(SOURCE DATA)

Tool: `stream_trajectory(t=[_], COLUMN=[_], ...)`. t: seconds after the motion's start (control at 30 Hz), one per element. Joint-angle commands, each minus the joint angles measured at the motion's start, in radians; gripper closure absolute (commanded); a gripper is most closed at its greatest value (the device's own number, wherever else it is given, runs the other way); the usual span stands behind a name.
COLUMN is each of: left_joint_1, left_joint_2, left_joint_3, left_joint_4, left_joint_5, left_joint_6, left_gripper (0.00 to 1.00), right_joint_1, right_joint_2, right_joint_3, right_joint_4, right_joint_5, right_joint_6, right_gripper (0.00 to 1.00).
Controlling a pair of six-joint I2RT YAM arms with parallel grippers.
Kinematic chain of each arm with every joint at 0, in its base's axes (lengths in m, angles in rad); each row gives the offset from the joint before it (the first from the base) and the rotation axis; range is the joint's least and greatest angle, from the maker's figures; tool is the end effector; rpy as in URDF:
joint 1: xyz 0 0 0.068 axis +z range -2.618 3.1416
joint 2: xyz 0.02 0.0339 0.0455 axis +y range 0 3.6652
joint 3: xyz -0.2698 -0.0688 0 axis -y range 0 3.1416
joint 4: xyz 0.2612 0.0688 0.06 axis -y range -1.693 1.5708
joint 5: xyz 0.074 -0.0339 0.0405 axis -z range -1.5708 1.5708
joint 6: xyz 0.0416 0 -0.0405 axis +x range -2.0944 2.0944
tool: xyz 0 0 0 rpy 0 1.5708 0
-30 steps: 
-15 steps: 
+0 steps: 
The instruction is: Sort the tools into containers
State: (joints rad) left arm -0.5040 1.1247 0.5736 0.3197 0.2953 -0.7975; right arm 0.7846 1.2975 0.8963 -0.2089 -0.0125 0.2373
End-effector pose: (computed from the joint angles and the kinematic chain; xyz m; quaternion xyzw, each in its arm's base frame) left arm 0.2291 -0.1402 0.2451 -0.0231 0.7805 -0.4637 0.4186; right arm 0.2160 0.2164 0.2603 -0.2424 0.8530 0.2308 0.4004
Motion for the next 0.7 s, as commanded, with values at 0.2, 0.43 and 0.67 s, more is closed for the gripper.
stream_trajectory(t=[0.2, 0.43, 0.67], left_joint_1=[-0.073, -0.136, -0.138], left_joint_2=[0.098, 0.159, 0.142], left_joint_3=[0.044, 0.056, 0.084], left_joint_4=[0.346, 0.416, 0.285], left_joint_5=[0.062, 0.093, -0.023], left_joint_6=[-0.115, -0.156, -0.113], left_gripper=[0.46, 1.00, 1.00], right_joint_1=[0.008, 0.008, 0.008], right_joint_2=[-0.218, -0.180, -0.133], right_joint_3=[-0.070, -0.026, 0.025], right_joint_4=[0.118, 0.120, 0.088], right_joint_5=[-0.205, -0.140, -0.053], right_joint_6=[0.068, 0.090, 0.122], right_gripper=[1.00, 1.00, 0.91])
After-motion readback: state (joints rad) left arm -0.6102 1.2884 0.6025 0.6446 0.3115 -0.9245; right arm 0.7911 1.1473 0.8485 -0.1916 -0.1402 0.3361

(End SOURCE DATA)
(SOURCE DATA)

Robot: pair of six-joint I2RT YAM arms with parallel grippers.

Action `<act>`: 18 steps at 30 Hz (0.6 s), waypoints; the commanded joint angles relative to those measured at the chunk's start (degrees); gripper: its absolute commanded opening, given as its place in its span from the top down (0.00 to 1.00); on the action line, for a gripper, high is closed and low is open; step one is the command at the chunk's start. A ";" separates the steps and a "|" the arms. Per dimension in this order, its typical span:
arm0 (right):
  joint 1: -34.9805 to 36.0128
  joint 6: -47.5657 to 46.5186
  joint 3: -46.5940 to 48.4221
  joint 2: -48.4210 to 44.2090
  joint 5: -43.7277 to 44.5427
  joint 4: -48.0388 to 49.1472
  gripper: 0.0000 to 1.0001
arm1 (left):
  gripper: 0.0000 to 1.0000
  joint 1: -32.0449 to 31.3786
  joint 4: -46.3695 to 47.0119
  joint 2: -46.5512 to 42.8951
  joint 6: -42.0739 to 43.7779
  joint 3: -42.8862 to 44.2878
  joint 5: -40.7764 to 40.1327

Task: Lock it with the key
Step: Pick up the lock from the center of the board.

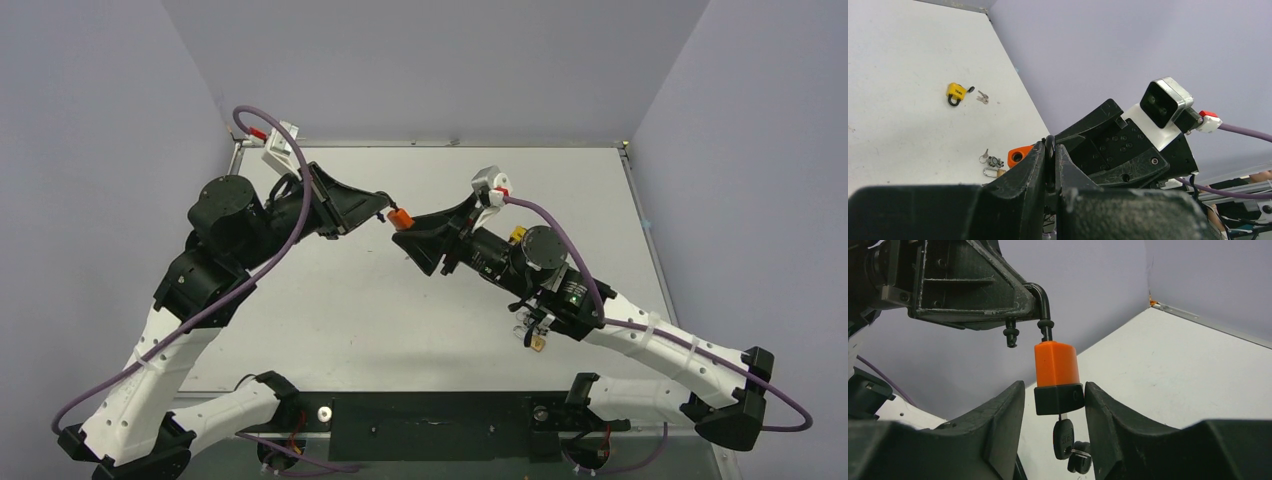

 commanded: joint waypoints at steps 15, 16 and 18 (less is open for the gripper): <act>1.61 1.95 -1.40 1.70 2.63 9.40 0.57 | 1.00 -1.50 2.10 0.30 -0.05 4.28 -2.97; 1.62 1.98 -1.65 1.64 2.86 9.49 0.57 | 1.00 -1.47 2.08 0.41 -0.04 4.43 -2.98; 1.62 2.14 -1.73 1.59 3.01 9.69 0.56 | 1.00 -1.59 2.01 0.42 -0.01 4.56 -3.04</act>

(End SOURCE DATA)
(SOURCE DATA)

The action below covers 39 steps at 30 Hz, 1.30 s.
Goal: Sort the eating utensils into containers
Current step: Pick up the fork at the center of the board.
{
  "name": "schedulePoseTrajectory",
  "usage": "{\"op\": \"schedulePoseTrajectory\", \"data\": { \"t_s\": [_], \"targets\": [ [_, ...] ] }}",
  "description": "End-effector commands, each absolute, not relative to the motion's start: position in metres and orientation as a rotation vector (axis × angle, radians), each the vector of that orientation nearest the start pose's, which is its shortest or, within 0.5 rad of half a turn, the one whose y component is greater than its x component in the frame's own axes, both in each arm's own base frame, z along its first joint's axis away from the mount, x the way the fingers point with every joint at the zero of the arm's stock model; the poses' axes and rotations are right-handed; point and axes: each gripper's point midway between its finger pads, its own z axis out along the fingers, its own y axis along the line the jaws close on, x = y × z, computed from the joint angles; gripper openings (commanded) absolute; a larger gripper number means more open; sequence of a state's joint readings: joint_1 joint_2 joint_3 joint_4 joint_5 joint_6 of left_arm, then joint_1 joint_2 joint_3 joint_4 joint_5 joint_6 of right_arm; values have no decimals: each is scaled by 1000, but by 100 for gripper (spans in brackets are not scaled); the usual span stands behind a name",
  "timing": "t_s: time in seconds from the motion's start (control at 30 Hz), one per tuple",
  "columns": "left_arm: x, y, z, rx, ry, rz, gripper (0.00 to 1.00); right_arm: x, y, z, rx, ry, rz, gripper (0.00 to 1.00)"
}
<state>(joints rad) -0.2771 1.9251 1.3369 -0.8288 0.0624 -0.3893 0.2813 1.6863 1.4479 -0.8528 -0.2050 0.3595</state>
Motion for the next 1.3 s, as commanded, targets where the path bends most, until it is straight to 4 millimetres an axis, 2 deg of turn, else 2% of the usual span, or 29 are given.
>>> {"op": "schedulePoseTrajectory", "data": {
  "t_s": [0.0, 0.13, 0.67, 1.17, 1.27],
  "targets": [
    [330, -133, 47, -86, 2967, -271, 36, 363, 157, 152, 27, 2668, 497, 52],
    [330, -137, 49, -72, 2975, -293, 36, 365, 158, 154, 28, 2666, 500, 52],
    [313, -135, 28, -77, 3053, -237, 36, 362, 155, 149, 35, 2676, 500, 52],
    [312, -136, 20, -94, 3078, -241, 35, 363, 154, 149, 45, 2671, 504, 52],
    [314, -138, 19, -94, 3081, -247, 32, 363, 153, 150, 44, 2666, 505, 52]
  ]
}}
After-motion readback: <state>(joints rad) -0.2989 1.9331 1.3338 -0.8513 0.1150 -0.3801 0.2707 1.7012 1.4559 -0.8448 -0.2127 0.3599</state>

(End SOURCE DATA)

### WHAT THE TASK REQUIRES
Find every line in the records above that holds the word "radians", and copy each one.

### TASK RESULT
Tool: `stream_trajectory(t=[_], COLUMN=[_], ...)`. t: seconds after the motion's start (control at 30 Hz), one per element. Joint-angle commands, each minus the joint angles measured at the motion's start, in radians; gripper closure absolute (commanded); a gripper is most closed at its greatest value (the device's own number, wherever else it is given, runs the other way); the usual span stands behind a name.
  "description": "End-effector commands, each absolute, not relative to the motion's start: position in metres and orientation as a rotation vector (axis × angle, radians), each the vector of that orientation nearest the start pose's, which is its shortest or, within 0.5 rad of half a turn, the one whose y component is greater than its x component in the frame's own axes, both in each arm's own base frame, z along its first joint's axis away from the mount, x the way the fingers point with every joint at the zero of the arm's stock model; the poses' axes and rotations are right-handed; point and axes: each gripper's point midway between its finger pads, its own z axis out along the fingers, its own y axis along the line the jaws close on, x = y × z, computed from the joint angles; gripper openings (commanded) absolute; a larger gripper number means more open; sequence of a state's joint readings: joint_1 joint_2 joint_3 joint_4 joint_5 joint_6 of left_arm, then joint_1 joint_2 joint_3 joint_4 joint_5 joint_6 of right_arm; values have no decimals: each is scaled by 1000, but by 100 for gripper (spans in brackets are not scaled); the usual span stands behind a name",

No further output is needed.